#### [Problem details]
Beneath this task is a listing; retype all of it exactly.

#### [Collected data]

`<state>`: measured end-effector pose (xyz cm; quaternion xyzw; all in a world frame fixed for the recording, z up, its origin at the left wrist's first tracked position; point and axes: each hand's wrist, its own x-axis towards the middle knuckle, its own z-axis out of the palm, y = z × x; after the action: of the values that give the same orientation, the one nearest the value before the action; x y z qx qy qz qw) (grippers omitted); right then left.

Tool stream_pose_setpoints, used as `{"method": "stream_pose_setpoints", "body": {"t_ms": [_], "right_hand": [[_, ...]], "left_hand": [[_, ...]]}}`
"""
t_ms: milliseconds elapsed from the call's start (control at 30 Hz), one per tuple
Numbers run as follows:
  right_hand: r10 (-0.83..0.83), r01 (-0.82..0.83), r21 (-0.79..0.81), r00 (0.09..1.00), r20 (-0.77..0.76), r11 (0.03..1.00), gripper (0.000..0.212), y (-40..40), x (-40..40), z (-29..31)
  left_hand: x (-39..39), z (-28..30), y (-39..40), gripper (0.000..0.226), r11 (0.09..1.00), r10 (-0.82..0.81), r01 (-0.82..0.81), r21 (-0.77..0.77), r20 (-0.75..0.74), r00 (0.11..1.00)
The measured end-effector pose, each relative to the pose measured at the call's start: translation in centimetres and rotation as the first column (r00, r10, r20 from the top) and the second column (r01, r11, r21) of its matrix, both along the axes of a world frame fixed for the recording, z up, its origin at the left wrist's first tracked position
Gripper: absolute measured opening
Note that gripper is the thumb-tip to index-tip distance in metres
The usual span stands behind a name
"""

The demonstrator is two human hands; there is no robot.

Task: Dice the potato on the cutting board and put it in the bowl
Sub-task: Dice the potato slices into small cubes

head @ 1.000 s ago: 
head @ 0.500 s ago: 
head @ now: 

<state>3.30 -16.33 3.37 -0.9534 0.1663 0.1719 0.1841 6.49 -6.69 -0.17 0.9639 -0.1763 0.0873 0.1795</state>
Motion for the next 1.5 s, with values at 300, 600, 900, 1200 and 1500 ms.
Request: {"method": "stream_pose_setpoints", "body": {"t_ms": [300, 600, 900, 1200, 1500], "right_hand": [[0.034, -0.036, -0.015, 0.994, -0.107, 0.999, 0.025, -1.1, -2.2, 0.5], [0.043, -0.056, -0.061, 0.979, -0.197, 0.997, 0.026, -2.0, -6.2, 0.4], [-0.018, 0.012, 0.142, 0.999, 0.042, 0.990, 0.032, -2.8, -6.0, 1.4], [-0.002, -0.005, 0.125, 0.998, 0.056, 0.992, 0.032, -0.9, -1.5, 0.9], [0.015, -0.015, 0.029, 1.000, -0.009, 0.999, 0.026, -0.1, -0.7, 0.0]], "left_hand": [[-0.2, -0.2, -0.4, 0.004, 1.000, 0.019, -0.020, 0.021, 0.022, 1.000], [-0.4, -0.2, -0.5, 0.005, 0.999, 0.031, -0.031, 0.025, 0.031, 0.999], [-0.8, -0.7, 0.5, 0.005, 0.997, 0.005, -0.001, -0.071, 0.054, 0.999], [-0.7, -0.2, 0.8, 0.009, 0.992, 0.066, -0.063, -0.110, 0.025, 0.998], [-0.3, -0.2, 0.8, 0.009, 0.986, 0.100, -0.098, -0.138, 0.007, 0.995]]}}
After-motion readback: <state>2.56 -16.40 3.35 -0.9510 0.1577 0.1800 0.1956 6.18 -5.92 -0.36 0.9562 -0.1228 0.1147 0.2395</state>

#### [Task answer]
`<state>`: measured end-effector pose (xyz cm; quaternion xyzw; all in a world frame fixed for the recording, z up, its origin at the left wrist's first tracked position; point and axes: each hand's wrist, its own x-axis towards the middle knuckle, its own z-axis out of the palm, y = z × x; after the action: of the values that give the same orientation, the one nearest the value before the action; x y z qx qy qz qw) (grippers omitted); right then left.

Tool stream_pose_setpoints, used as `{"method": "stream_pose_setpoints", "body": {"t_ms": [_], "right_hand": [[_, ...]], "left_hand": [[_, ...]]}}`
"""
t_ms: milliseconds elapsed from the call's start (control at 30 Hz), one per tuple
Numbers run as follows:
  right_hand: r10 (-0.83..0.83), r01 (-0.82..0.83), r21 (-0.79..0.81), r00 (0.09..1.00), r20 (-0.77..0.76), r11 (0.03..1.00), gripper (0.000..0.212), y (-40..40), x (-40..40), z (-29..31)
  left_hand: x (-39..39), z (-28..30), y (-39..40), gripper (0.000..0.226), r11 (0.09..1.00), r10 (-0.82..0.81), r01 (-0.82..0.81), r21 (-0.77..0.77), r20 (-0.75..0.74), r00 (0.11..1.00)
The measured end-effector pose, each relative to the pose measured at the call's start: translation in centimetres and rotation as the first column (r00, r10, r20 from the top) and the second column (r01, r11, r21) of its matrix, both along the axes of a world frame fixed for the recording, z up, its origin at the left wrist's first tracked position
Gripper: absolute measured opening
Note that gripper is the thumb-tip to index-tip distance in metres
The usual span stands behind a name
"""

The demonstrator is two human hands; there is no robot.

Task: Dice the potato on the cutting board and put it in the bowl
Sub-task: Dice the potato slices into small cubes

head @ 1.000 s ago: 
head @ 0.500 s ago: 
head @ now: 

<state>3.30 -16.33 3.37 -0.9534 0.1663 0.1719 0.1841 6.49 -6.69 -0.17 0.9639 -0.1763 0.0873 0.1795</state>
Motion for the next 1.5 s, with values at 300, 600, 900, 1200 and 1500 ms.
Request: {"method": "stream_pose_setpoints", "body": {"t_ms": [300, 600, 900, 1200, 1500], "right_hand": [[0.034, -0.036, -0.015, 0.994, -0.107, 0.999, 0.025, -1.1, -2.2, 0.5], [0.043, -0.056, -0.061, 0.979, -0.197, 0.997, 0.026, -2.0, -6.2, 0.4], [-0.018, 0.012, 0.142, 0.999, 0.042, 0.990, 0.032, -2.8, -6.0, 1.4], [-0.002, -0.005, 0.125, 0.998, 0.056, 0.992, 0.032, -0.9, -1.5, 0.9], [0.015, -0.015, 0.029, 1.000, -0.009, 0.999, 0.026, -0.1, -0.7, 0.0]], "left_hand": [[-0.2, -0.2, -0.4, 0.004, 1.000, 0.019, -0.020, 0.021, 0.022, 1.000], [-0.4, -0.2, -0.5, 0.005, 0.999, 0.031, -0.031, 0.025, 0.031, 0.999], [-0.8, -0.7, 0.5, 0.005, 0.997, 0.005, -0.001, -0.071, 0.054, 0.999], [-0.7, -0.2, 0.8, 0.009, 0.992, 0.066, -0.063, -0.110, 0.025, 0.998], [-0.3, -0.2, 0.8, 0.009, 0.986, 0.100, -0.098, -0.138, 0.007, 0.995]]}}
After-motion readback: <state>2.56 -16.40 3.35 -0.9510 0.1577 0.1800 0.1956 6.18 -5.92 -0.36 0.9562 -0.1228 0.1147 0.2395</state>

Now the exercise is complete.